## Introduction to elastic net
* Regularization and variable selection method.
* Sparse Representation
* Exihibits grouping effect.
* Prticulary useful when number of predictors (*p*) >> number of observations (*n*).
* LARS-EN algorithm to compute elastic net regularization path.
## Lasso
* Least square method with L1-penalty on regression coefficient.
* Does continuous shrinkage and automatic variable selection
### Limitations
* If *p >> n*, lasso can select at most *n* variables.
* In the case of a group of variables exhibiting high pairwise correlation, lasso doesn't care about which variable is selected.

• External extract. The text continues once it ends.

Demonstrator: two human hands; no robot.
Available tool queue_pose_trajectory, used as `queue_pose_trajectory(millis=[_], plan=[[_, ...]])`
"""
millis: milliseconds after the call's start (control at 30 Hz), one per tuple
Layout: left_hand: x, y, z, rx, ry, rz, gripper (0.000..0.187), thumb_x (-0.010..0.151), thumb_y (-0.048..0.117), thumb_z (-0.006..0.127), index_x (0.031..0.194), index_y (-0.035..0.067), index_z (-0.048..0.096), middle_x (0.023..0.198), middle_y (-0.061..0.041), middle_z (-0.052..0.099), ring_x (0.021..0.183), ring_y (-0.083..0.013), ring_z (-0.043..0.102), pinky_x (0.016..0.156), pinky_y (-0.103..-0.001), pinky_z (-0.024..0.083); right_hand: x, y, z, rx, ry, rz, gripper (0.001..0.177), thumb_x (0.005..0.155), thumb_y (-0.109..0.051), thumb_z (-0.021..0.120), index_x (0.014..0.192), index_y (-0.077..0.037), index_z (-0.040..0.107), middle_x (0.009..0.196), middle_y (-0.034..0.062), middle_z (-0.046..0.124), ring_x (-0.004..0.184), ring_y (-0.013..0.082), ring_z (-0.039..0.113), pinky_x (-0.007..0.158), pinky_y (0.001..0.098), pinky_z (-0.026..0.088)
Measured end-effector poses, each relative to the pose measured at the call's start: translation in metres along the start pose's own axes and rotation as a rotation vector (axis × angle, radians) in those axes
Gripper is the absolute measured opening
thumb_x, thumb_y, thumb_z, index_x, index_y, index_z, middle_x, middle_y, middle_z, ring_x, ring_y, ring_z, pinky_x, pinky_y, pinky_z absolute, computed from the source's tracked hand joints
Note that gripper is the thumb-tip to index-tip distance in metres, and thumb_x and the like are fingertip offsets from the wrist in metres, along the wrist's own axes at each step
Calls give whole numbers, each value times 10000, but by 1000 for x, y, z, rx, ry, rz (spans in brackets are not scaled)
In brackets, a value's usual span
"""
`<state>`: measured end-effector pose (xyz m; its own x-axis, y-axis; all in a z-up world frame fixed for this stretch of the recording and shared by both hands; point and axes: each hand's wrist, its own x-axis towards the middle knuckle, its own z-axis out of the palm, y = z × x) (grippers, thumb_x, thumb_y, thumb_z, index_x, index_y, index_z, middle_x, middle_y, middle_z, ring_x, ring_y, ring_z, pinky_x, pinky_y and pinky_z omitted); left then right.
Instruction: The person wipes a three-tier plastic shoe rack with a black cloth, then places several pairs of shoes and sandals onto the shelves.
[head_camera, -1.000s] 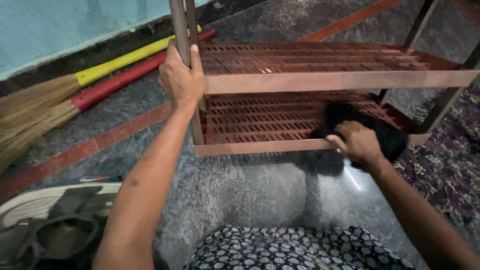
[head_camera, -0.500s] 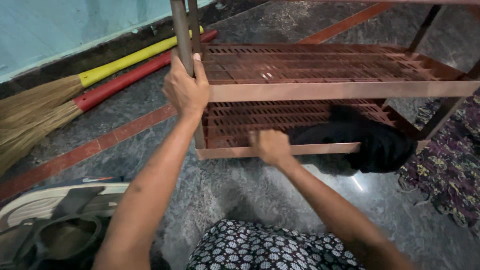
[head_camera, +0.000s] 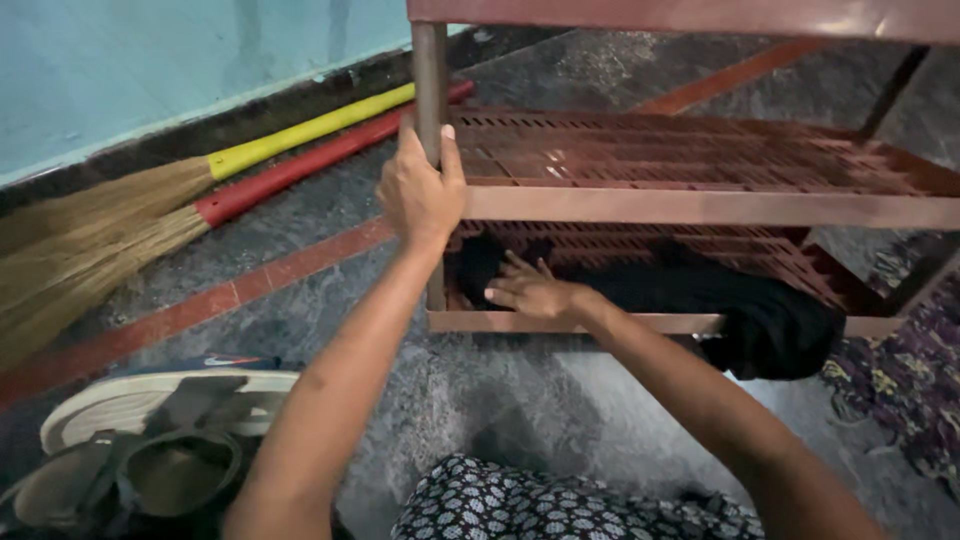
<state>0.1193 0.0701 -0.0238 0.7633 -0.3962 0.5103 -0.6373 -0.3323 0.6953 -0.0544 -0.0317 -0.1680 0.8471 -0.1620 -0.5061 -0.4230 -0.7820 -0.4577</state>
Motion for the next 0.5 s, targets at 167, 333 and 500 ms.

* If *n > p* and there is a high correlation between predictors, ridge regression outperforms lasso.
## Naive elastic net
* Least square method.
* Penalty on regression cofficients is a convex combination of lasso and ridge penalty.
* *penalty = (1−α)\*|β| + α\*|β|<sup>2</sup>* where *β* refers to the coefficient matrix.
* *α = 0* => lasso penalty
* *α = 1* => ridge penalty
* Naive elastic net can be solved by transforming to lasso on augmeneted data.
* Can be viewed as redge type shrinkage followed by lasso type thresholding.
### Limitations
* The two-stage procedure incurs double amount of shrinkage and introduces extra bias without reducing variance.
## Bridge Regression
* Generalization of lasso and ridge regression.
* Can not produce sparse solutions.
## Elastic net
* Rescaled naive elastic net coefficients to undo shrinkage.
* Retains good properties of the naive elastic net.
## Justification for scaling
* Elastic net becomes minimax optimal.
* Scaling reverses the shrinkage control introduced by ridge regression.
## LARS-EN
* Based on LARS (used to solve lasso).
* Elastic net can be transformed to lasso on augmented data so can reuse pieces of LARS algorithm.
* Use sparseness to save on computation.
## Conclusion
Elastic net performs superior to lasso.